An exact copy of every line from the one holding "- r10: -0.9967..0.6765" to the end of the entries below is required; leave the pictures out.

§ **Dataset**:
=-=-=-=-=

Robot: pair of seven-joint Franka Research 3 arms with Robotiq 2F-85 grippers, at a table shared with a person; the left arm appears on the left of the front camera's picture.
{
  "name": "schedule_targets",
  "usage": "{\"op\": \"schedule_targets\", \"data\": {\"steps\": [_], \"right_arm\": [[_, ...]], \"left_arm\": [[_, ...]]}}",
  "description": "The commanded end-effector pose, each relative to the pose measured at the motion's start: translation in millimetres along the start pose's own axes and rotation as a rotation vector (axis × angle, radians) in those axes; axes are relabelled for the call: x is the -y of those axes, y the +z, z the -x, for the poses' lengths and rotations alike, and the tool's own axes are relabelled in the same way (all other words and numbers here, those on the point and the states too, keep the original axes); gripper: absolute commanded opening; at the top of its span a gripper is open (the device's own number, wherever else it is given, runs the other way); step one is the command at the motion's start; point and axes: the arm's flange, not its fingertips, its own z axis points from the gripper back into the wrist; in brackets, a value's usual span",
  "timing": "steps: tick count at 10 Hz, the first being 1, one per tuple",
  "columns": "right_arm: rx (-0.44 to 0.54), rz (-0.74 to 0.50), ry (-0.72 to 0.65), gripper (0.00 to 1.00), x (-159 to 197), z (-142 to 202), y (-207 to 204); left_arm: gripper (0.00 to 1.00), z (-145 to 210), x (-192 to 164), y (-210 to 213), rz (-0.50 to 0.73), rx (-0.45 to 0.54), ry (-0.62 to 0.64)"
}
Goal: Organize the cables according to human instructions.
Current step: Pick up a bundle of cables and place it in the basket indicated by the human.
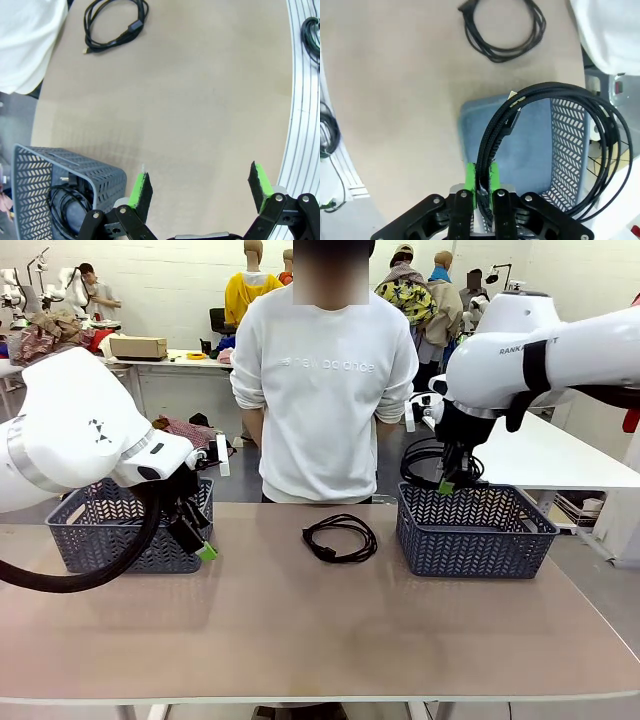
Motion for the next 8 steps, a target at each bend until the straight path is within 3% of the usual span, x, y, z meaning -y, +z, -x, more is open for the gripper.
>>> {"op": "schedule_targets", "data": {"steps": [1,2,8], "right_arm": [[0.000,-0.055,0.023,0.00,16.8,0.9,2.8],[0.000,0.000,0.000,0.00,0.0,0.0,0.0],[0.000,0.000,0.000,0.00,0.0,0.0,0.0]], "left_arm": [[1.00,-0.2,-0.5,1.1,0.005,0.001,0.002],[1.00,-0.2,-0.5,1.1,0.005,0.001,0.002],[1.00,-0.2,-0.5,1.1,0.005,0.001,0.002]]}}
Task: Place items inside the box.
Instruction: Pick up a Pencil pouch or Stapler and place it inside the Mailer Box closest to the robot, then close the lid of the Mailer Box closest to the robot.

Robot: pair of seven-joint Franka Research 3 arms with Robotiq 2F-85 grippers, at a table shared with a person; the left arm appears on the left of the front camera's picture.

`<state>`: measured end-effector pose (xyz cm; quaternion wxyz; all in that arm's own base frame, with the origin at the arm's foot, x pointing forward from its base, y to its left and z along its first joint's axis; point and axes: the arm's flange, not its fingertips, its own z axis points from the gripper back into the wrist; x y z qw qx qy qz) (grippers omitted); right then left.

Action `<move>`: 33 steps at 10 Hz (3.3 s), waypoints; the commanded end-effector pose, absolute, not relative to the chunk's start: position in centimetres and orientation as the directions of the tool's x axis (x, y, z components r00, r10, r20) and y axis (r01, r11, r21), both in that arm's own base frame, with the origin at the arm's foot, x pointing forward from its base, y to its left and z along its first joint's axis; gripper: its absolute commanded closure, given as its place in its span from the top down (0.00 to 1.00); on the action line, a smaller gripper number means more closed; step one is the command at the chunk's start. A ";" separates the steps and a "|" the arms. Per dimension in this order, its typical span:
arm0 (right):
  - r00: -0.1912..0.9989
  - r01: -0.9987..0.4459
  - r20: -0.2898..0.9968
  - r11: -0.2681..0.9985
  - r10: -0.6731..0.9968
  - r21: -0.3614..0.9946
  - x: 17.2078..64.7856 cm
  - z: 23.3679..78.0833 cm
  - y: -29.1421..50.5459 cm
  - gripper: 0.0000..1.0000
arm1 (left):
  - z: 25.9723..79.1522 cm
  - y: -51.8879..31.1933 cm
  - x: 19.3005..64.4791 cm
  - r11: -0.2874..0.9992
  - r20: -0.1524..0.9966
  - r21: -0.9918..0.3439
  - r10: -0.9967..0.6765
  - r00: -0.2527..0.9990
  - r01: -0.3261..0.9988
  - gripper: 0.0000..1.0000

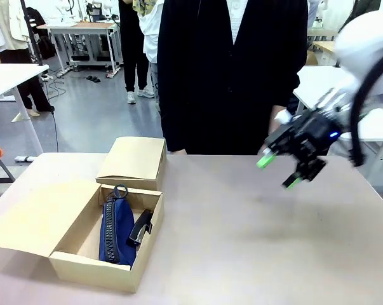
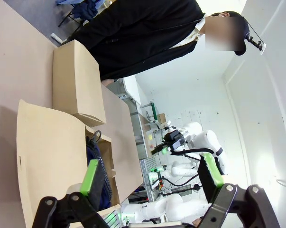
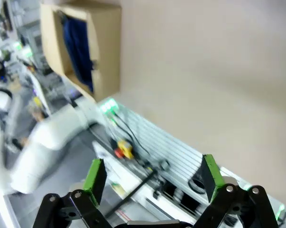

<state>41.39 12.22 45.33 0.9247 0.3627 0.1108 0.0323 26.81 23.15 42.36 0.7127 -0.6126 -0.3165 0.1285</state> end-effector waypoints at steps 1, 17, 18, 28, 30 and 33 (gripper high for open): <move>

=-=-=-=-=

§ **Output**:
  - r10: -0.9967..0.6765
  - r00: -0.2527..0.9990
  - r01: -0.3261..0.9988
  - gripper: 0.0000..1.0000


<state>41.39 12.22 45.33 0.9247 0.3627 0.1108 0.0323 26.81 23.15 42.36 0.7127 -0.6126 -0.3165 0.1285</state> end-effector waypoints at steps 1, 17, 18, 28, 30 and 33 (gripper high for open): <move>

There is no more to this output.